Speeding up some non-optimized Julia functions

As I mentioned in a previous comment, if you stick to the same structure of the code, you won’t benefit too much (or at all) from rewriting the code to Julia. One one side, if the function only performs simple scalar operations, like your fun, a @numba will probably accelerate the code reasonably well. If the function, on the other side, is written multiple vectorized operations, then writting the same vectorized operations in Julia won’t give you many benefits relative Python and Numpy. These are good software tools, of course.

If you were more used to Julia, you would probably be writing the code differently from start. I don’t know for sure how “optimized” the Python code is, also I don’t know how much it could benefit from a rewrite in the lines that we are suggesting here (avoiding unnecessary intermediate arrays mostly). But, from a first sight, it is very likely that your code can be tenths or hundreds of times faster following this rewrite.
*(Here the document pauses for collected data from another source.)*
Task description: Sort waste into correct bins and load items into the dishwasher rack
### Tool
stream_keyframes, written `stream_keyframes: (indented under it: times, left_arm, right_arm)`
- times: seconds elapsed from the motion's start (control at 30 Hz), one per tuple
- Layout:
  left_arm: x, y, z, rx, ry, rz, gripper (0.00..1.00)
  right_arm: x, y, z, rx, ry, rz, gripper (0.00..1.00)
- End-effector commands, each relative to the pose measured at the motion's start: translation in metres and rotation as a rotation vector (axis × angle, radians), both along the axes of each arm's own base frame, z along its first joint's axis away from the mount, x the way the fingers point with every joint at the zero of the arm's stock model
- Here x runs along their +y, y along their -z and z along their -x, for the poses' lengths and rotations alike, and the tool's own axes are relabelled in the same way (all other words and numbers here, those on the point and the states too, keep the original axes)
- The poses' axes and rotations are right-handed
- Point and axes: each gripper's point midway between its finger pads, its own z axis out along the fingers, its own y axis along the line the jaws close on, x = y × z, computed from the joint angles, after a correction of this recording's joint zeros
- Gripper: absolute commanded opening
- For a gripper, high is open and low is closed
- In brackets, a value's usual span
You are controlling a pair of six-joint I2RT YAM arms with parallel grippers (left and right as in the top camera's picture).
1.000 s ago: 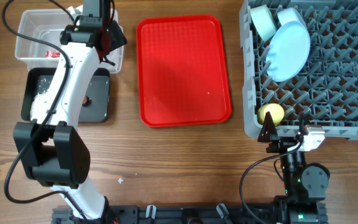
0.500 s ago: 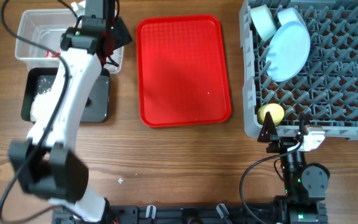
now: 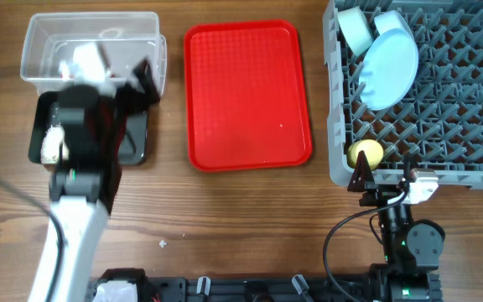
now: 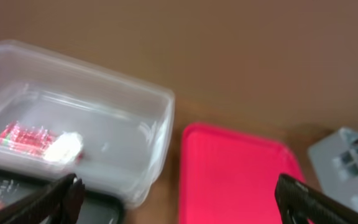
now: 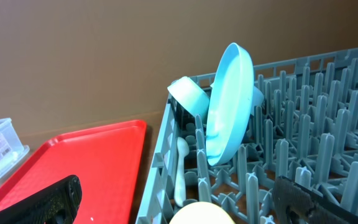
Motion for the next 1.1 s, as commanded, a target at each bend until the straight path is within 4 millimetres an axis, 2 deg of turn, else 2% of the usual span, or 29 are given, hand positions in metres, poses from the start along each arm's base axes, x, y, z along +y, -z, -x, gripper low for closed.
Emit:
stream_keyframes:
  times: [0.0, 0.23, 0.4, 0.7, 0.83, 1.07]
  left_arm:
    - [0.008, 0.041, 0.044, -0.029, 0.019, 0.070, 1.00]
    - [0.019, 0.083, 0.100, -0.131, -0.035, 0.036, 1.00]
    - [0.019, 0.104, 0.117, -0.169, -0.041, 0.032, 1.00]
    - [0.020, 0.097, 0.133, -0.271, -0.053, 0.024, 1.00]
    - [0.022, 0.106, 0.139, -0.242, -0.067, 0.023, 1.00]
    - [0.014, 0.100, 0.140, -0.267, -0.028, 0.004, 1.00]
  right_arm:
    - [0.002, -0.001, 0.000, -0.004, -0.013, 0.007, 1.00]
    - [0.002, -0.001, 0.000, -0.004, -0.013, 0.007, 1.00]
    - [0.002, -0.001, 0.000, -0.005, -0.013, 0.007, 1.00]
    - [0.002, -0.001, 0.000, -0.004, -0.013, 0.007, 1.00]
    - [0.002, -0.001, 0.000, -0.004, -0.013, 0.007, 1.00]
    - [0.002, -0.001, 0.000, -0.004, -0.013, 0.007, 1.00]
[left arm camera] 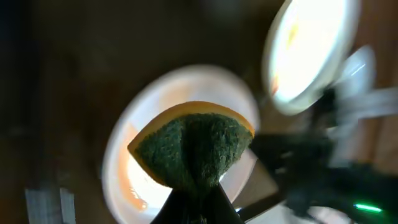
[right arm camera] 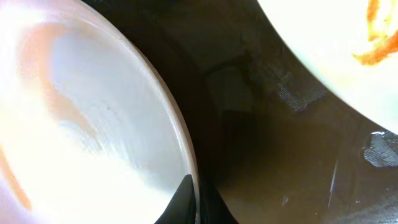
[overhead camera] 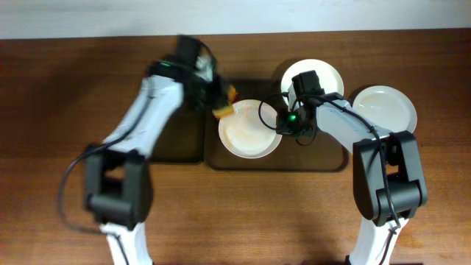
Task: Clean dirty plates on tray and stack at the side
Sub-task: 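Lift the sponge away with the left gripper, then lift the cleaned plate with the right gripper and carry it right, then move the right gripper back and grip the last sauce plate rim, then lower the sponge in the left gripper onto the held plate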
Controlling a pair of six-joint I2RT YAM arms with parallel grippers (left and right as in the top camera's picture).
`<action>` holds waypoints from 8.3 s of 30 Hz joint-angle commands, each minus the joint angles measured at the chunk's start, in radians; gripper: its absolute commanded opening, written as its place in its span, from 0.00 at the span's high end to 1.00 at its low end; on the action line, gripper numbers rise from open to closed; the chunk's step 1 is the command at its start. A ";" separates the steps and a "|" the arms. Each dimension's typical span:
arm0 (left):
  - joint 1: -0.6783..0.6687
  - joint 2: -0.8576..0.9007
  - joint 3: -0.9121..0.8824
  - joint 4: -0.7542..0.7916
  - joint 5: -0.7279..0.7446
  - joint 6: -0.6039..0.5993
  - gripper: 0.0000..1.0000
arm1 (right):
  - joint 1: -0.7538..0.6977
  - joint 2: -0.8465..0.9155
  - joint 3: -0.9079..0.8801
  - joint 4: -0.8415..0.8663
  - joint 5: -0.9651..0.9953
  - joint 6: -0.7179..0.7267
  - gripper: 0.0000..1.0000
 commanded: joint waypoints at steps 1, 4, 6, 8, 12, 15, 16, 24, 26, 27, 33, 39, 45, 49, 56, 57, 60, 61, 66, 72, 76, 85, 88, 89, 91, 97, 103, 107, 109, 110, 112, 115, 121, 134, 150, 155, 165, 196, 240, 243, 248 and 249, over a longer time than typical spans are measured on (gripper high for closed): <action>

Does that matter? Is it worth the learning effort? That depends. Sometimes it is the difference of being able to do something or not at all, sometimes is a huge gain in productivity. But sometimes if the code is fast “enough” for the purpose, you simply don’t need another tool at the moment.

Anyway, Julia doesn’t do magic. It allows programming in both high and low level styles, and optimizations beyond what you can do in Python. But there is a learning curve, of course.

4 Likes

Thanks, you are right. I will edit the post and remove @inbounds. I originally wrote the compute_L_R function with three Vector{<:Real} as inputs, but then I changed the input to AbstractMatrix

1 Like

Could you please provide the numba code? I’d like to offer help but without local benchmarking is painful…

1 Like

If, after optimizations, constructing the inrange neighbor list becomes a bottleneck, you can try using CellListMap.neighborlist:

julia> N = 15
15

julia> PT = rand(N^3,3);

julia> ip =collect(1:N^3);

julia> xx,yy,zz =  PT[:,1], PT[:,2], PT[:,3]; data = [xx yy zz];

julia> r = 0.3
0.3

julia> x = data';

julia> function nn(x, r)
           balltree = BallTree(x)
           st = inrange(balltree, x, r, true)
       end
nn (generic function with 1 method)

julia> @btime nn($x, $r);
  51.729 ms (16457 allocations: 22.71 MiB)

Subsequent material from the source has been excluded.